Description of the task — If a line of the records contains the string "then", copy it out.

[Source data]
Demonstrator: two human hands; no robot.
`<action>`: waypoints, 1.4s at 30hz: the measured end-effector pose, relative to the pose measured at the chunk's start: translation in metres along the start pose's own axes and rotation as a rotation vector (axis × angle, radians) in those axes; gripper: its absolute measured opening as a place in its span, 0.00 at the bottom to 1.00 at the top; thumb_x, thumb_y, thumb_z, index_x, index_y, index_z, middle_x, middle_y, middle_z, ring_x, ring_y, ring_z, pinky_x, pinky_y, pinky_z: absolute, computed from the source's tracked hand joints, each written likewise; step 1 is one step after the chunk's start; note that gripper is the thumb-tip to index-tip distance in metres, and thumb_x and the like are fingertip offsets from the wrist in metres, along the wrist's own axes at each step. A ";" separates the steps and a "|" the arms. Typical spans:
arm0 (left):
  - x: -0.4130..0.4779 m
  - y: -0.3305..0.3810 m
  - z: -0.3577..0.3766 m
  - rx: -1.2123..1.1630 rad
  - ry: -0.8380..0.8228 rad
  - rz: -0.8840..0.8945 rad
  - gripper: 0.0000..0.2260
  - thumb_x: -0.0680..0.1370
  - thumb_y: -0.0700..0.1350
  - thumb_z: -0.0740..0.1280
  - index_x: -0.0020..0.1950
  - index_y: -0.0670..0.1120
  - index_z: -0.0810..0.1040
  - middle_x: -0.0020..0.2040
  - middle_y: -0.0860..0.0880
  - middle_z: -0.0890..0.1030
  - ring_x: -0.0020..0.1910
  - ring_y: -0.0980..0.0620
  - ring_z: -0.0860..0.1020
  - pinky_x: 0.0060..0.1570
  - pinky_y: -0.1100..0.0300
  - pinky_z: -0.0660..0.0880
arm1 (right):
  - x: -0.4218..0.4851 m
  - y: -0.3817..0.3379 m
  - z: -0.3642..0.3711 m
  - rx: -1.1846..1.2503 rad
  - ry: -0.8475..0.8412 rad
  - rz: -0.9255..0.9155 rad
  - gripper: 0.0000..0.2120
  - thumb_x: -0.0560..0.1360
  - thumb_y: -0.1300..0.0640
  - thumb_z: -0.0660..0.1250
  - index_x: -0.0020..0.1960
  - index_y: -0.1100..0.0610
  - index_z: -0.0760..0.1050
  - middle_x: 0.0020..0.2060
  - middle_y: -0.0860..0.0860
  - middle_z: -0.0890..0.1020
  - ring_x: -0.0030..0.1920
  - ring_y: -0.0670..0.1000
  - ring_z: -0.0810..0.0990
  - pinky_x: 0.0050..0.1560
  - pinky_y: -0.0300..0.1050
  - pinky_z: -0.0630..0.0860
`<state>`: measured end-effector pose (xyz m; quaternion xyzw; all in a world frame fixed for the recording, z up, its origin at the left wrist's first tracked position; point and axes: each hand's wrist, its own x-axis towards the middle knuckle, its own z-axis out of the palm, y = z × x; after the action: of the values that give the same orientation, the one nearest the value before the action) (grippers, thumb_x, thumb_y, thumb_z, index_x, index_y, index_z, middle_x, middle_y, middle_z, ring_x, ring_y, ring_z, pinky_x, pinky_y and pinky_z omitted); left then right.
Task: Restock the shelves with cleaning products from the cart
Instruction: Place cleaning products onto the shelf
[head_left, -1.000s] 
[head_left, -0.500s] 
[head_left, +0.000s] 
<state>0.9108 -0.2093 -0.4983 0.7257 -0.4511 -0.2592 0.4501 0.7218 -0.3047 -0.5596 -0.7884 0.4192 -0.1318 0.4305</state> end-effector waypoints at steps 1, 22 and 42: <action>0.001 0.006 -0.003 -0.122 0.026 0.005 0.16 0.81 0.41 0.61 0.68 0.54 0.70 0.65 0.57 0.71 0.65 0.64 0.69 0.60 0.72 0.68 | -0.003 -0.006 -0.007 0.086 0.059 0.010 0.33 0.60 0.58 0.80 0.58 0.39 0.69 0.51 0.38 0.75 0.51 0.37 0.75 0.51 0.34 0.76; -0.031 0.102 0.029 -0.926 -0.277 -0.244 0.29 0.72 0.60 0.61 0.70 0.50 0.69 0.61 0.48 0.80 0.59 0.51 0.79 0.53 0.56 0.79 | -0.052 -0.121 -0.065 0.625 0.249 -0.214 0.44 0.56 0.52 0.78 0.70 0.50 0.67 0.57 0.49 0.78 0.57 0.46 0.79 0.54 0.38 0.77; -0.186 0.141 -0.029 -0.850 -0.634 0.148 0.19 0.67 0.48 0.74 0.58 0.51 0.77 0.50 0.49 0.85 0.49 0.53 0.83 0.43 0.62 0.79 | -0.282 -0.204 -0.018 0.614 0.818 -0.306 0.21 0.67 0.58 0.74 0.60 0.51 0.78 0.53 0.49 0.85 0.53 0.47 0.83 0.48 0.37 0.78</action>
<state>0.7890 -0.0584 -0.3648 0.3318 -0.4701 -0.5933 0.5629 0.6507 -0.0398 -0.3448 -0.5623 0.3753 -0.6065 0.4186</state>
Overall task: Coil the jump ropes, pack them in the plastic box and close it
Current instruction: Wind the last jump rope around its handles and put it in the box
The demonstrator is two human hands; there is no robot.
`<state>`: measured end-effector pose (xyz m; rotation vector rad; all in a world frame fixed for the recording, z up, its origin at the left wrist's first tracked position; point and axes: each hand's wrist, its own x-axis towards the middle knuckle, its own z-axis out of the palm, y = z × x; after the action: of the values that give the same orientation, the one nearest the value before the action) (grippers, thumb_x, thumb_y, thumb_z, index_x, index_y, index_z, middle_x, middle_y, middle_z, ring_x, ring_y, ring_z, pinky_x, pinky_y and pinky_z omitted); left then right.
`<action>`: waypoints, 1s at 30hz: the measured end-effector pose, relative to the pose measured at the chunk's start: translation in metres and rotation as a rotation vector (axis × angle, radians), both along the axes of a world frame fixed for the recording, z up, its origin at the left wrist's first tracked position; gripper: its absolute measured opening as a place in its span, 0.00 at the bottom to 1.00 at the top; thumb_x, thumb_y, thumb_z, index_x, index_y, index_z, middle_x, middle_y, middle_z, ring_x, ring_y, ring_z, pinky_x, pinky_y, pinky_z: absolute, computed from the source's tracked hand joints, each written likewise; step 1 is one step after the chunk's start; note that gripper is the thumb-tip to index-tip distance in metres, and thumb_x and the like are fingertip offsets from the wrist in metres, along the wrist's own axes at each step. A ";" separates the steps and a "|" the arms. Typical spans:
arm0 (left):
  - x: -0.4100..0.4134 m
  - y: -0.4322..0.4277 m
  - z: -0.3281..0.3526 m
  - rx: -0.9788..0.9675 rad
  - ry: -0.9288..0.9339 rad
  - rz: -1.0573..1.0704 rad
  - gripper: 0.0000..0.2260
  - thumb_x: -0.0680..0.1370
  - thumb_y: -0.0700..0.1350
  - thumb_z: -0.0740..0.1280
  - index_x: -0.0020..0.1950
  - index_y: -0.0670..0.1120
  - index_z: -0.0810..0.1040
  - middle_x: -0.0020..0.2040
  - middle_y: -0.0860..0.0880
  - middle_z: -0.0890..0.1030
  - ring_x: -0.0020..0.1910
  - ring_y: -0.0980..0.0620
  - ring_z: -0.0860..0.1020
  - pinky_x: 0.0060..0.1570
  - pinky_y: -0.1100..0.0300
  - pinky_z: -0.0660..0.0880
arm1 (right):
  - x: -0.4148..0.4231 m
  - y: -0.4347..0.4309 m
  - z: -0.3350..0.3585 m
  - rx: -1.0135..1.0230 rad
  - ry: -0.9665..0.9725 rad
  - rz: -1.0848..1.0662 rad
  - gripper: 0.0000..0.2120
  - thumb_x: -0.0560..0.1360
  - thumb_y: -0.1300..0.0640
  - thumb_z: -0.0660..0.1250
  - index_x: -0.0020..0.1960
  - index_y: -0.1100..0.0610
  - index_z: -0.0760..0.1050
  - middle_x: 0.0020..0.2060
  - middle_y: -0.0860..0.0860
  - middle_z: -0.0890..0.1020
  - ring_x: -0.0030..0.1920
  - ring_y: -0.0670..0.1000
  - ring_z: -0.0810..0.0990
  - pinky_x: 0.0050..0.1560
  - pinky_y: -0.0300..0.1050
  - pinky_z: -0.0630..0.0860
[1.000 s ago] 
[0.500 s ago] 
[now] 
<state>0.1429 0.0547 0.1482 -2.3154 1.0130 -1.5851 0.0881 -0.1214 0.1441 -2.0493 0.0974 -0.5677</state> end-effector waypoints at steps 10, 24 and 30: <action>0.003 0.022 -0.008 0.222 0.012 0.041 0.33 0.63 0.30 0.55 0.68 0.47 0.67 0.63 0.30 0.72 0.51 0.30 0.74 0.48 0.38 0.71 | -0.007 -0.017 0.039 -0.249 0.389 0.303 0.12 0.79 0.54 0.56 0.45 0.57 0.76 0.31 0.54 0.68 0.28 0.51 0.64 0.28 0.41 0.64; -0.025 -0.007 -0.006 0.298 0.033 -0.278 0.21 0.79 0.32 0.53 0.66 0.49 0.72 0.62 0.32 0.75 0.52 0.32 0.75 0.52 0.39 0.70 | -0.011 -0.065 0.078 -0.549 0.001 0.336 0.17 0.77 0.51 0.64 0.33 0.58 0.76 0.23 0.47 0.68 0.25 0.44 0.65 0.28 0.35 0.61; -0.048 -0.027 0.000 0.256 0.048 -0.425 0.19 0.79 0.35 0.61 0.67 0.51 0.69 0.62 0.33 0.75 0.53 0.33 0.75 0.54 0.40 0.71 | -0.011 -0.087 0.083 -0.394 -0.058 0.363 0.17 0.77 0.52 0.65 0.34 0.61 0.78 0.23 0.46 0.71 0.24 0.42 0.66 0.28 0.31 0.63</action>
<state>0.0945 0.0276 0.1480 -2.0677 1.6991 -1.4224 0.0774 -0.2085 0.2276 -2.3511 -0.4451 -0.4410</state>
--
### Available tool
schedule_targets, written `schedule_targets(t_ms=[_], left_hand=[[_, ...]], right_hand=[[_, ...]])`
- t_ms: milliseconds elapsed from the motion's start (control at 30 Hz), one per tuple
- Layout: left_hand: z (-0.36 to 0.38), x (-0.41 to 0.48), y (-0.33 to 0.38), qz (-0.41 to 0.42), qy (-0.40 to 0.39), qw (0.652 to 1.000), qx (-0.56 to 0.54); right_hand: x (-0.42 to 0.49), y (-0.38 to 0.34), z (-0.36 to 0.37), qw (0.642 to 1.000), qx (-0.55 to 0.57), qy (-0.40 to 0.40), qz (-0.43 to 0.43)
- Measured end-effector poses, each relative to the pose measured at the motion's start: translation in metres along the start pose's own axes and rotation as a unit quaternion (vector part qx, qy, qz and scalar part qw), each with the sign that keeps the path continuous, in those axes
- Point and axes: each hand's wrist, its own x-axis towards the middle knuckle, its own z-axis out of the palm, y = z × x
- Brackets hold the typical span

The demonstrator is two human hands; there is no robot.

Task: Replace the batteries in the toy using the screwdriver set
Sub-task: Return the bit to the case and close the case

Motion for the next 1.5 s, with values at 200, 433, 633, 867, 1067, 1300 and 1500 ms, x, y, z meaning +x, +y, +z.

Solution to the exercise —
`<state>`: measured end-effector pose (xyz m; quaternion xyzw; all in a world frame fixed for the recording, z up, its origin at the left wrist's first tracked position; point and axes: each hand's wrist, its own x-axis towards the middle knuckle, its own z-axis out of the palm, y = z × x; after the action: of the values that give the same orientation, the one nearest the value before the action) (grippers, thumb_x, thumb_y, thumb_z, index_x, index_y, index_z, middle_x, middle_y, middle_z, ring_x, ring_y, ring_z, pinky_x, pinky_y and pinky_z omitted); left then right.
`<state>`: measured end-effector pose (xyz m; rotation vector rad; all in a world frame fixed for the recording, z up, its origin at the left wrist's first tracked position; point and axes: each hand's wrist, its own x-axis towards the middle knuckle, its own z-axis out of the palm, y = z × x; after the action: of the values that give the same orientation, the one nearest the value before the action) (grippers, thumb_x, thumb_y, thumb_z, index_x, index_y, index_z, middle_x, middle_y, middle_z, ring_x, ring_y, ring_z, pinky_x, pinky_y and pinky_z omitted); left then right.

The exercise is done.